The output should be all lines of the entries below in which the word "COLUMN" occurs.

(Source data)
※

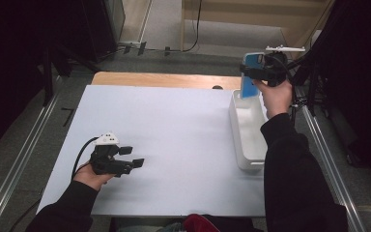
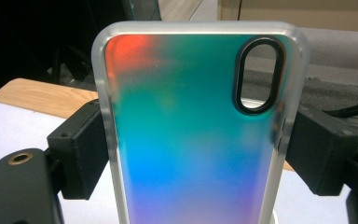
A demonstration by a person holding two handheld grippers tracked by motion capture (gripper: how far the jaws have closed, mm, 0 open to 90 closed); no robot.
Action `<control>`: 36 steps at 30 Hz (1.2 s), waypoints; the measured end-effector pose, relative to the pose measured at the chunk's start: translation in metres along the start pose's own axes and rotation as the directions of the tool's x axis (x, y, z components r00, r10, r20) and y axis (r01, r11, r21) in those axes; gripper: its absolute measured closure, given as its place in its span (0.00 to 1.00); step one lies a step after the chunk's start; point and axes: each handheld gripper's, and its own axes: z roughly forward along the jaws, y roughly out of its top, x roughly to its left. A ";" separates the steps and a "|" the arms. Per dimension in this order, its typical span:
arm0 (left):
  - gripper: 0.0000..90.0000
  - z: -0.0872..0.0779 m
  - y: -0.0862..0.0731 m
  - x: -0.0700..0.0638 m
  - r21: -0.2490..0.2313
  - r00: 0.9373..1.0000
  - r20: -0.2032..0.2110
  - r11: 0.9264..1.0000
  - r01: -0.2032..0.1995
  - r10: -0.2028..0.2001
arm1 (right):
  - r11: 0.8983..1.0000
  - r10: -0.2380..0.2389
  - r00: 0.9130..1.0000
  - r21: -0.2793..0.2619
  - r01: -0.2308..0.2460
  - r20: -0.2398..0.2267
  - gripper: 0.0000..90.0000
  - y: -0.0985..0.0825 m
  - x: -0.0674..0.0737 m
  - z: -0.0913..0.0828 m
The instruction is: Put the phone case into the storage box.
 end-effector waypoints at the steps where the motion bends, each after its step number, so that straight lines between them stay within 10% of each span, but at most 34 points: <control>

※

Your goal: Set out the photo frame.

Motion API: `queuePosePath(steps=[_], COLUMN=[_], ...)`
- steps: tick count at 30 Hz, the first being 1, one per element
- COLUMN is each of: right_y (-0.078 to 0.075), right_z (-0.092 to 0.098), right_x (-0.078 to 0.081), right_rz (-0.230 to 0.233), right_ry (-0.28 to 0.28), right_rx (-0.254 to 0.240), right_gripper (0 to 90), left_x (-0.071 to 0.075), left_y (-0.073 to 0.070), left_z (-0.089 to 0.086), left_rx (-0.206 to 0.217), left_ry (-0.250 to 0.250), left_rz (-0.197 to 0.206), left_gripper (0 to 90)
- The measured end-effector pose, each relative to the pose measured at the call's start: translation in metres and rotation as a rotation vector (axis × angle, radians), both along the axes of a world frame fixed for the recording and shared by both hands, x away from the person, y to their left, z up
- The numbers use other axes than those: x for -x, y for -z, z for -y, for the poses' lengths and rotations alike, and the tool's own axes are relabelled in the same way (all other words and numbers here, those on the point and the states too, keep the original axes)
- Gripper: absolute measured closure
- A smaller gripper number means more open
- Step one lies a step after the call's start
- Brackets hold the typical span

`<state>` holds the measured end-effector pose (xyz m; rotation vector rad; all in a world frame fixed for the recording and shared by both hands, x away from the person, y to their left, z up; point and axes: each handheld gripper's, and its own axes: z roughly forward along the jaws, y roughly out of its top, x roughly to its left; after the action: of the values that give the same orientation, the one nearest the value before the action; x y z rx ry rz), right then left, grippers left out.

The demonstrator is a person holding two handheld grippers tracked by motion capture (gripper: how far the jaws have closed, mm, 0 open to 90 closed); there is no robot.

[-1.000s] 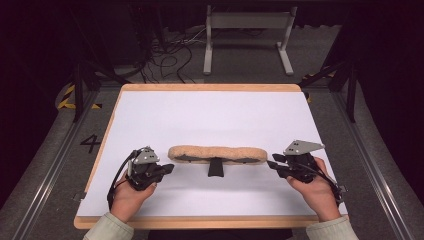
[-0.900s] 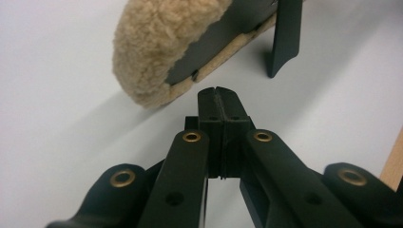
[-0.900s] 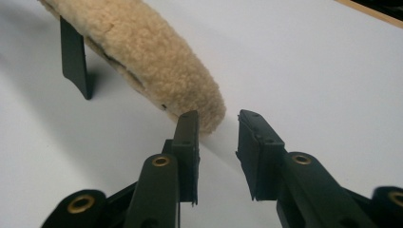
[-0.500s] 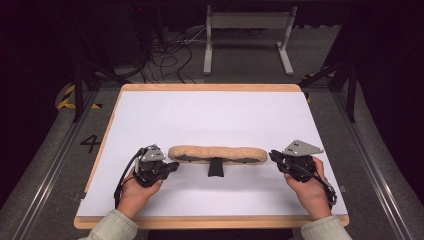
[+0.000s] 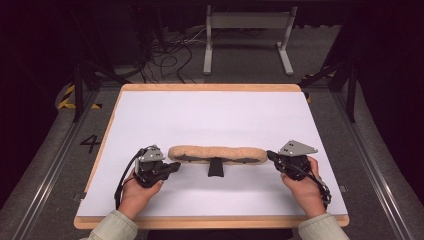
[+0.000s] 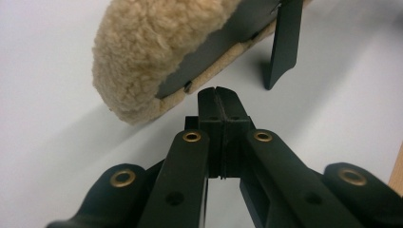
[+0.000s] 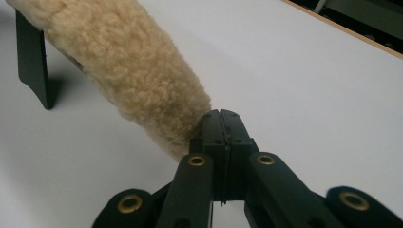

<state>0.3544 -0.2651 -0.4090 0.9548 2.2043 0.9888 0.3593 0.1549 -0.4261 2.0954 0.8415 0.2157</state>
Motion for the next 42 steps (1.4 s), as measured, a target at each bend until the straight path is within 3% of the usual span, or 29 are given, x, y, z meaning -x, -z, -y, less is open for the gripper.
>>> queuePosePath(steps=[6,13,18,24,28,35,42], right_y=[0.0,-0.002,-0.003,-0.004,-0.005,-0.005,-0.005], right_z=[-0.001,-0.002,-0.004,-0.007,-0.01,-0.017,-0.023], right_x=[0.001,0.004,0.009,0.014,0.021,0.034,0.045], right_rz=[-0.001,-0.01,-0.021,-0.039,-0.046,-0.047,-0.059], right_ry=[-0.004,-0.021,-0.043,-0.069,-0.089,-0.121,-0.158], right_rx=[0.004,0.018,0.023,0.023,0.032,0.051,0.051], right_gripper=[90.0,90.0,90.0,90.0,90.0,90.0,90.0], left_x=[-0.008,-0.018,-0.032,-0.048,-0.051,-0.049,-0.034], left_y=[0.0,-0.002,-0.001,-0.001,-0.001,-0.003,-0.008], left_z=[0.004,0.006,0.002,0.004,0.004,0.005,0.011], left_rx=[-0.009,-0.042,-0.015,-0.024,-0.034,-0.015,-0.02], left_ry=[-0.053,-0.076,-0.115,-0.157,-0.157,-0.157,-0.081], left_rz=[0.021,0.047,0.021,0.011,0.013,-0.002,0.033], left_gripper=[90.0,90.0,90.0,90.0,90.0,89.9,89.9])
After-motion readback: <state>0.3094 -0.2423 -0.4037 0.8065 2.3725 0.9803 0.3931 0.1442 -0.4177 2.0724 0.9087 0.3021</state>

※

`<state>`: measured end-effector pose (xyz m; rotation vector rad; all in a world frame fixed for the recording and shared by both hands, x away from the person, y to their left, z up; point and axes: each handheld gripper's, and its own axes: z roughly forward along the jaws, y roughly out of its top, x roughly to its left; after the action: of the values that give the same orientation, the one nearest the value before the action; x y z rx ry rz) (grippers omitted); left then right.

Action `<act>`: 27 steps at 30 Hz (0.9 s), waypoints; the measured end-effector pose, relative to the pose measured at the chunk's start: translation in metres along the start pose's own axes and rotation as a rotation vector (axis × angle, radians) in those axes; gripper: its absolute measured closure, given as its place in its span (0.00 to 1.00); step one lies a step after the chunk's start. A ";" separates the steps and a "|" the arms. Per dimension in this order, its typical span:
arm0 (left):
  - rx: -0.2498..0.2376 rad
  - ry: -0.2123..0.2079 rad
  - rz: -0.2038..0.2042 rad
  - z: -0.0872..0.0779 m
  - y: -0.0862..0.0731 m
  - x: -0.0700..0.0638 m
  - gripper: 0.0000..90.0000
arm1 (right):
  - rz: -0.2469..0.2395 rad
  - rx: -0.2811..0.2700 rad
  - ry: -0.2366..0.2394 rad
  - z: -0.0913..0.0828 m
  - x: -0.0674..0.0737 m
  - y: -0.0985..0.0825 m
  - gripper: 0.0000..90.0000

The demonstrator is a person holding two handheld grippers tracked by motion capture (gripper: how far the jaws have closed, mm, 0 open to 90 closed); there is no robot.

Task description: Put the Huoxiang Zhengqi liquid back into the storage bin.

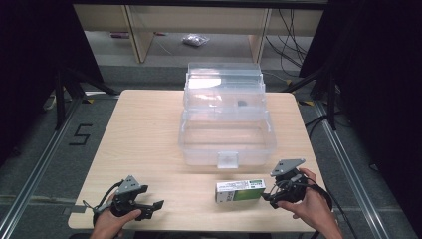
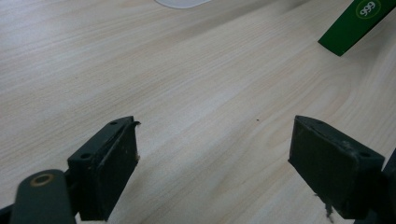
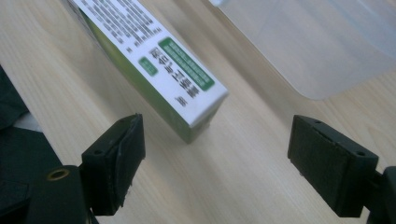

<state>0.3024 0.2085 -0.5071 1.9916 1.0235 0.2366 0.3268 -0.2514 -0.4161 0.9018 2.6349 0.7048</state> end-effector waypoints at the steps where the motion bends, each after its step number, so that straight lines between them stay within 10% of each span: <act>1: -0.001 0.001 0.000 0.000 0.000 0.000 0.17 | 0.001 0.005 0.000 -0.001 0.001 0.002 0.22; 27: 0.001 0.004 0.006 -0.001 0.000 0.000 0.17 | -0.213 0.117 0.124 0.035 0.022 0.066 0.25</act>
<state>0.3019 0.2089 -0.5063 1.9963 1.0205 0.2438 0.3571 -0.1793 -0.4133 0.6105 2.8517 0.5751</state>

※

== Finished exercise ==
Motion API: `queuePosePath(steps=[_], COLUMN=[_], ...)`
- COLUMN is each of: right_y (-0.078 to 0.075), right_z (-0.092 to 0.098), right_x (-0.078 to 0.081), right_rz (-0.230 to 0.233), right_ry (-0.28 to 0.28), right_rx (-0.254 to 0.240), right_gripper (0 to 90), left_x (-0.071 to 0.075), left_y (-0.073 to 0.070), left_z (-0.089 to 0.086), left_rx (-0.206 to 0.217), left_ry (-0.250 to 0.250), left_rz (-0.197 to 0.206), left_gripper (0 to 90)

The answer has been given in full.